**Exercise details**:
Beginning at the top of the listing, repeat each line exactly until the line with "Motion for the" has been repeated too.
════════════════════
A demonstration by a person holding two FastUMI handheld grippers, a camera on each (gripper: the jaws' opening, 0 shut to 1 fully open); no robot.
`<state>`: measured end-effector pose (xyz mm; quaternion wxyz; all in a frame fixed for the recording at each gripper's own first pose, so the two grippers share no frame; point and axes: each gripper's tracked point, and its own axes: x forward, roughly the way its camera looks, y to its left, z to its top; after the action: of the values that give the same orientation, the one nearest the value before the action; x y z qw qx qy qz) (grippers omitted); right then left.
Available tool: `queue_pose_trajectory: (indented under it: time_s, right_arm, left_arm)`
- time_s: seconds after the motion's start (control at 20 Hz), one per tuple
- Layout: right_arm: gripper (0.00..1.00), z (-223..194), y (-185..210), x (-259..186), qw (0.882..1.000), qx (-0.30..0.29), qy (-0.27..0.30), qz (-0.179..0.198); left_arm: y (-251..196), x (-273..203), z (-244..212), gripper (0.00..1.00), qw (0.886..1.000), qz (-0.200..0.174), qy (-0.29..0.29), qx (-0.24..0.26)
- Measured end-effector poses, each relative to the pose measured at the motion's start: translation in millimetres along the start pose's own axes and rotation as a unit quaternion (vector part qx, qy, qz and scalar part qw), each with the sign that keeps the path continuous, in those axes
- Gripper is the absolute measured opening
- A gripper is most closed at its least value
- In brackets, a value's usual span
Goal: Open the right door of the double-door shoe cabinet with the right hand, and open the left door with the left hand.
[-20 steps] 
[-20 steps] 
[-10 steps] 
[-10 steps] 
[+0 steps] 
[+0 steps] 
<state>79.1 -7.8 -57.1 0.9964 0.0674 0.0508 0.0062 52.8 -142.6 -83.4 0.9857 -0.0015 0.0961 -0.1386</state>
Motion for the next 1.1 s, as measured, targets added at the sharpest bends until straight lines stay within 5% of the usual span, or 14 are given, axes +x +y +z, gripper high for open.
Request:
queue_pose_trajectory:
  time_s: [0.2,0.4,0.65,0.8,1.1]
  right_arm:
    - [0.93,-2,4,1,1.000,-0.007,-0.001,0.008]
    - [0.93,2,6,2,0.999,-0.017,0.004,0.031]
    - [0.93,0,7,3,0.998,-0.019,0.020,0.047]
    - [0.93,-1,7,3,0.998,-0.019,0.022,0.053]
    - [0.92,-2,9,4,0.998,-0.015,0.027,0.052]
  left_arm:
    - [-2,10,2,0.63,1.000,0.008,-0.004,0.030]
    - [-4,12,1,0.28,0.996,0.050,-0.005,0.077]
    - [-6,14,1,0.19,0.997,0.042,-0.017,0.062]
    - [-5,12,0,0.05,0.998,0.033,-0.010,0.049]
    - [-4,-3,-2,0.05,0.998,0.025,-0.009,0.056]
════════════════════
**Task response**:
A demonstration by a person holding two FastUMI handheld grippers, a camera on each (gripper: the jaws' opening, 0 shut to 1 fully open); no robot.
`<state>`: measured end-effector pose (xyz mm; quaternion wxyz; all in a frame fixed for the recording at each gripper's own first pose, so the two grippers share no frame; point and axes: each gripper's tracked point, and its own axes: x forward, roughly the way its camera looks, y to its left, z to its top; after the action: of the values that give the same orientation, the one nearest the value before the action; x y z qw qx qy qz) (grippers omitted); right then left.
Available tool: `queue_pose_trajectory: (indented under it: time_s, right_arm, left_arm)`
- time_s: seconds after the motion's start (control at 20 Hz), one per tuple
- Layout: right_arm: gripper (0.00..1.00), z (-223..194), y (-185..210), x (-259..186), qw (0.882..1.000), qx (-0.30..0.29), qy (-0.27..0.30), qz (-0.179..0.198); left_arm: y (-251..196), x (-273..203), z (-244..212), gripper (0.00..1.00), qw (0.886..1.000), qz (-0.200..0.174), qy (-0.29..0.29), qx (-0.24..0.26)
- Measured end-effector poses, each relative to the pose measured at the motion's start: translation in millimetres along the start pose's own axes and rotation as a unit quaternion (vector part qx, qy, qz and scalar part qw), each with the sign that keeps the path continuous, in those axes
- Gripper is the absolute measured opening
- A gripper is most closed at its least value
- In brackets, a value's usual span
Goal: Open the right door of the double-door shoe cabinet with the right hand, and open the left door with the left hand.
[-20 steps] 
[-20 steps] 
[-10 steps] 
[-10 steps] 
[+0 steps] 
[+0 steps] 
<state>79.1 -7.8 -57.1 0.9964 0.0674 0.0508 0.0062 52.8 -142.6 -83.4 0.9857 -0.0015 0.0961 -0.1386</state>
Motion for the next 1.1 s, as measured, targets added at the sharpest bends until straight lines stay within 5% of the usual span, or 14 are given, axes +x +y +z, gripper high for open.

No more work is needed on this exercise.